Aside from the great casting, that’s accounts for the film’s strengths and weaknesses. What makes it more interesting than many Westerns (or other films) is that this movie is based on a real event, involving real individuals. Indeed, a cast of characters who passed into American folklore.

As such, the director and screenwriters don’t have the same unfettered artistic freedom they’d enjoy if this were fictitious. To a great extent they’re constrained by what actually happened.

Hence, it lacks the artificially taut cohesion of some other films in the Western genre. But that’s offset by reality. Most of the characters are based on men who really existed. Not imaginary characters, but men who lived and died, who came before us, just as others will come after us. So we’re reconnecting with the past. Like us, they had their hopes and fears. Their moral choices and consequences. Like us, they were thrown into the maelstrom of a fallen world.

For instance, you have the doomed figure of Doc Holliday. He’s dying of TB, and he knows it. So he doesn’t take life very seriously.
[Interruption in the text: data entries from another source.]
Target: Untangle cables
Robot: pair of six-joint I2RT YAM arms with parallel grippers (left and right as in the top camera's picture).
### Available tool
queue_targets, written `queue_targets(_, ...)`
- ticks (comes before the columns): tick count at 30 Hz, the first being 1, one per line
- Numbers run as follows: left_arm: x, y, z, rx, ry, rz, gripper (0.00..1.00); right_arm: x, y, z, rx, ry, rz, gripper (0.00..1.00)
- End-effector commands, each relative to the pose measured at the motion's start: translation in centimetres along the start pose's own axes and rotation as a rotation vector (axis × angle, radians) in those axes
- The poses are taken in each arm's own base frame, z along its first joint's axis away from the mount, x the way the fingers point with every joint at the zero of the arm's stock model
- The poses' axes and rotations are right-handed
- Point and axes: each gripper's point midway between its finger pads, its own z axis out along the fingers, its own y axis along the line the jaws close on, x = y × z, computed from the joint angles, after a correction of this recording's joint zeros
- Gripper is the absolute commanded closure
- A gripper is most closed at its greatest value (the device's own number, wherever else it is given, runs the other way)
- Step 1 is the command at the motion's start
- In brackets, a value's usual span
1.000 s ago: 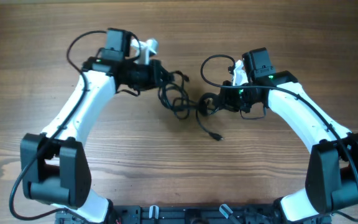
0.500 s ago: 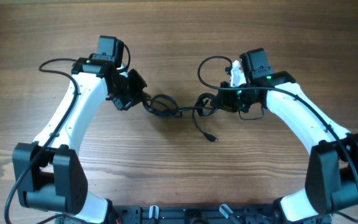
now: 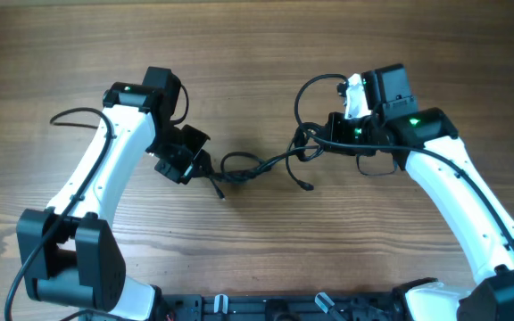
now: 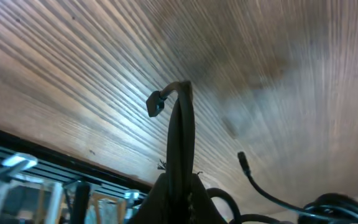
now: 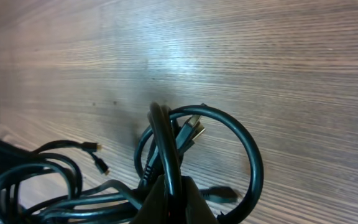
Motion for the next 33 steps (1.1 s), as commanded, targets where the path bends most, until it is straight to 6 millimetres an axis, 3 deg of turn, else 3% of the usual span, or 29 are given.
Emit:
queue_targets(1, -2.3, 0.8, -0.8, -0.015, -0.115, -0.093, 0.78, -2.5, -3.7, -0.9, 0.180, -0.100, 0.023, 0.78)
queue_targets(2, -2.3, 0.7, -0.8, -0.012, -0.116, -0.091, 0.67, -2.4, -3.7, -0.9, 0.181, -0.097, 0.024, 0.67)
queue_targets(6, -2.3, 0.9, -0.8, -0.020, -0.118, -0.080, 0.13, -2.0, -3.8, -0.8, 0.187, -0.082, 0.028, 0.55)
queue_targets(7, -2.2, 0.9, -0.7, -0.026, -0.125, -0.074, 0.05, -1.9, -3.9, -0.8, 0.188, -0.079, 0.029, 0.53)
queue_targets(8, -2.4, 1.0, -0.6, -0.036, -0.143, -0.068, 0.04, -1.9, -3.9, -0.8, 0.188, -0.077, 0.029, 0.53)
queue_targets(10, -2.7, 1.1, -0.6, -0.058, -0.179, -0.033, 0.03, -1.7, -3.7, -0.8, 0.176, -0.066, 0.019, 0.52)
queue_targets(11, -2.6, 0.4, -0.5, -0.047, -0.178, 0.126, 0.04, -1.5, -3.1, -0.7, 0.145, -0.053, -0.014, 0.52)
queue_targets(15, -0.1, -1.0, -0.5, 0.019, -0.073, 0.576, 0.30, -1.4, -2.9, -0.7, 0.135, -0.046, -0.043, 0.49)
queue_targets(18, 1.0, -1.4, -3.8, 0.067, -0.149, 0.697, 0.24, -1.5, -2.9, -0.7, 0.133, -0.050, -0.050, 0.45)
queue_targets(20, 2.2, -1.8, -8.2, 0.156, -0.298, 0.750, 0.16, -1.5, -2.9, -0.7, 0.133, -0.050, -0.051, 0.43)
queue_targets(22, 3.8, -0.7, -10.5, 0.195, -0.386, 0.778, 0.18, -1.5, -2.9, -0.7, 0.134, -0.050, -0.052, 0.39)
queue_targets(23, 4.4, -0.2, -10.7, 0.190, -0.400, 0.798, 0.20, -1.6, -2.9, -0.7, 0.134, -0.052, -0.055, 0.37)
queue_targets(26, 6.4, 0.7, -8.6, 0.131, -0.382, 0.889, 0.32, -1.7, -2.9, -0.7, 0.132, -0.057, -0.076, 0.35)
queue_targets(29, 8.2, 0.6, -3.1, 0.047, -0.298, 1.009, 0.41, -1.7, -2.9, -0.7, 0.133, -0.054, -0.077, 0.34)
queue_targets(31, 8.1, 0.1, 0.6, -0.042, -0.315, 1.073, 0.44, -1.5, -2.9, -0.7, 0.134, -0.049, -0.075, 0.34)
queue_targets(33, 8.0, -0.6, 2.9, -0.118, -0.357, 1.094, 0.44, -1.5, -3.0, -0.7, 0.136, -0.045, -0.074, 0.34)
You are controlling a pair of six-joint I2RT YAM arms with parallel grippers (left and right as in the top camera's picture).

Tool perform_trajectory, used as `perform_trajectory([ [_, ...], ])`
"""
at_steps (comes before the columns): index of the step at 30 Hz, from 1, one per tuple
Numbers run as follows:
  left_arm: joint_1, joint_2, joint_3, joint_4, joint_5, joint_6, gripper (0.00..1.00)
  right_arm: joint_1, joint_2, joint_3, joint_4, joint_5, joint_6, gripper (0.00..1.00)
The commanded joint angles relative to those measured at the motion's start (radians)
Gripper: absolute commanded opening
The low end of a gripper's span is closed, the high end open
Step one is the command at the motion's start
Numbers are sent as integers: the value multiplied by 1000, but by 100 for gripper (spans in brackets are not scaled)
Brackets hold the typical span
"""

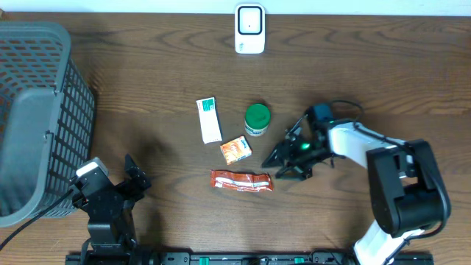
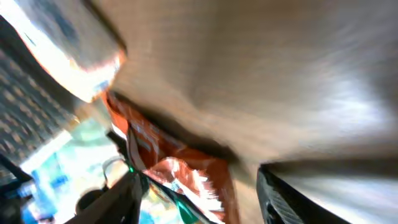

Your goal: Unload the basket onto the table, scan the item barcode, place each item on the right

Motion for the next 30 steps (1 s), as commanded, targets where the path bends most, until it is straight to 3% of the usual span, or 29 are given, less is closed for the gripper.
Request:
perform_trajectory([
  [1, 4, -2, -3, 1, -3, -5, 98, -84, 8, -13, -3, 269, -19, 62],
  [2, 4, -2, -3, 1, -3, -5, 98, -100, -9, -12, -6, 269, -19, 60],
  [3, 4, -2, -3, 1, -3, -5, 99, -111, -27, -12, -12, 268, -25, 52],
  [6, 4, -2, -3, 1, -3, -5, 98, -117, -95, -12, -41, 249, -48, 1],
  [15, 4, -2, -3, 1, -3, -5, 98, 8, -330, -12, -84, 211, -67, 1],
  [24, 4, -2, -3, 1, -3, -5, 99, 236, -299, -13, 8, 203, -13, 1],
  [30, 4, -2, -3, 1, -3, -5, 99, 304, -287, -13, 34, 254, 31, 1],
])
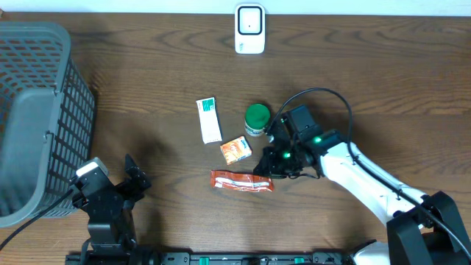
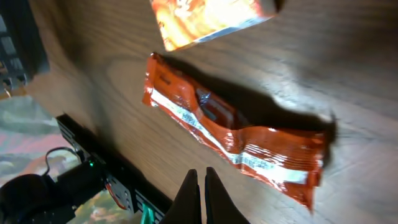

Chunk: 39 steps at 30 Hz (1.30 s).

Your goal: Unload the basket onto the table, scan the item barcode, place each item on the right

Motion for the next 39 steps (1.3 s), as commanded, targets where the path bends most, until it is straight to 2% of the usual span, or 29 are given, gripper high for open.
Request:
perform_trajectory([
  [1, 4, -2, -3, 1, -3, -5, 98, 32, 27, 0, 6, 31, 33, 1],
  [14, 4, -2, -3, 1, -3, -5, 98, 79, 244, 0, 27, 106, 57, 1],
  [18, 4, -2, -3, 1, -3, -5, 98, 73, 269, 0, 26, 188, 59, 1],
  [27, 4, -2, -3, 1, -3, -5, 99, -6, 128, 74, -49, 270, 58, 1],
  [32, 4, -2, -3, 1, -3, -5, 98, -15, -6, 100, -137, 448, 100, 1],
  [39, 4, -2, -3, 1, -3, -5, 99, 0, -67, 99, -175, 449, 100, 1],
])
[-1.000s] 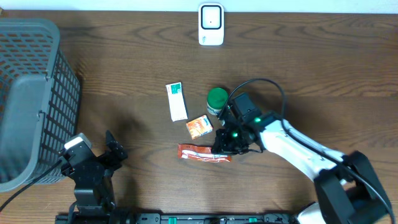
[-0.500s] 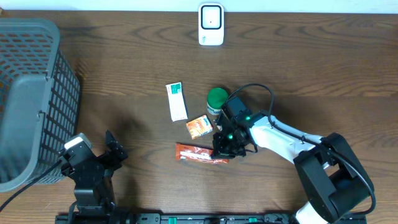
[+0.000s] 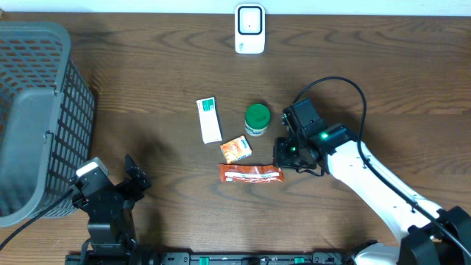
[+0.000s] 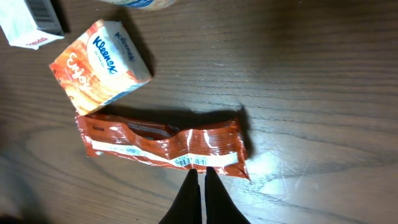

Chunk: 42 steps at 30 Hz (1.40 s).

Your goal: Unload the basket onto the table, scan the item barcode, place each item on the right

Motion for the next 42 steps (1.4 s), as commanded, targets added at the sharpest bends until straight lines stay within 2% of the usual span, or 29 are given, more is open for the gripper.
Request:
perform_trajectory([
  [1, 5, -2, -3, 1, -3, -5, 98, 18, 1, 14, -14, 37, 17, 1],
  [8, 5, -2, -3, 1, -3, -5, 98, 107, 47, 14, 29, -16, 22, 1],
  [12, 5, -2, -3, 1, -3, -5, 99, 148, 72, 13, 41, 22, 63, 1],
  [26, 5, -2, -3, 1, -3, -5, 99, 157, 306, 14, 158, -59, 77, 1],
  [32, 5, -2, -3, 1, -3, -5, 98, 149, 297, 42, 158, -30, 72, 1],
  [42, 5, -2, -3, 1, -3, -5, 98, 165, 189, 183, 5, -30, 31, 1],
])
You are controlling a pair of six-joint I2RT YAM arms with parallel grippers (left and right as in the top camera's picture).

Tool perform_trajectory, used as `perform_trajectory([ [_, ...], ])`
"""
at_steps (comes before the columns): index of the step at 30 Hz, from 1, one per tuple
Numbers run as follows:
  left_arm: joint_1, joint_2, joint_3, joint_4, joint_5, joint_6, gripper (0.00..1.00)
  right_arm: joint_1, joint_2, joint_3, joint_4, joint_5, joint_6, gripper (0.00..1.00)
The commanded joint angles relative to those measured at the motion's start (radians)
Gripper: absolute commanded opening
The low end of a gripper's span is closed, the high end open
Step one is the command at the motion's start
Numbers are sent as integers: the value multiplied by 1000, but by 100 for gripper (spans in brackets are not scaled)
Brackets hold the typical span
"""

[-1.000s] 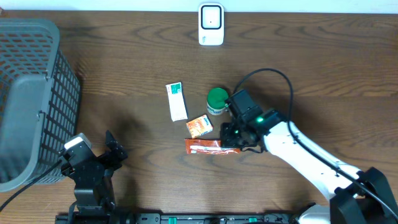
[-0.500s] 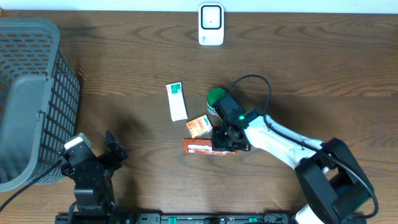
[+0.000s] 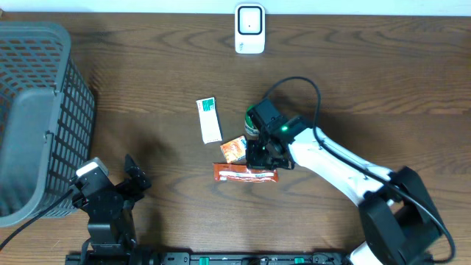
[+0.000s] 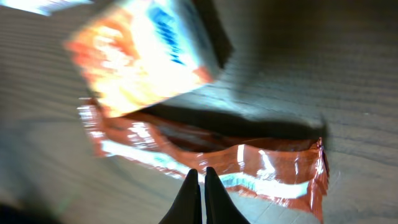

He has nothing to gain and nothing to lose. Indeed, he died at 36. No doubt he hastened the process by heavy drinking.

A Christian parable of the damned. Someone with nothing to live for. Nothing to look forward to.


  1. I liked Val "I'm your huckleberry" Kilmer much better as the Doc Holliday character in this version of Tombstone, than Dennis Quaid in the Kevin Costner version of "Wyatt Earp". But Quaid was probably more realistic.

  2. Kilmer was great, he deserved an Oscar for his performance. His mocking of Johnny Ringo's gunplay in the bar using a tin cup was fantastic. Really one of my favorite performances.

  3. The scene with Billy Bob Thorton was great.

  4. The "skin that smokewagon" part was great but I like Kilmer's off-hand dismissal after he and Wyatt reconnect while Johnny/Billy Bob stands there in awe:

    "Oh. Johnny, I apologize; I forgot you were there. You may go now."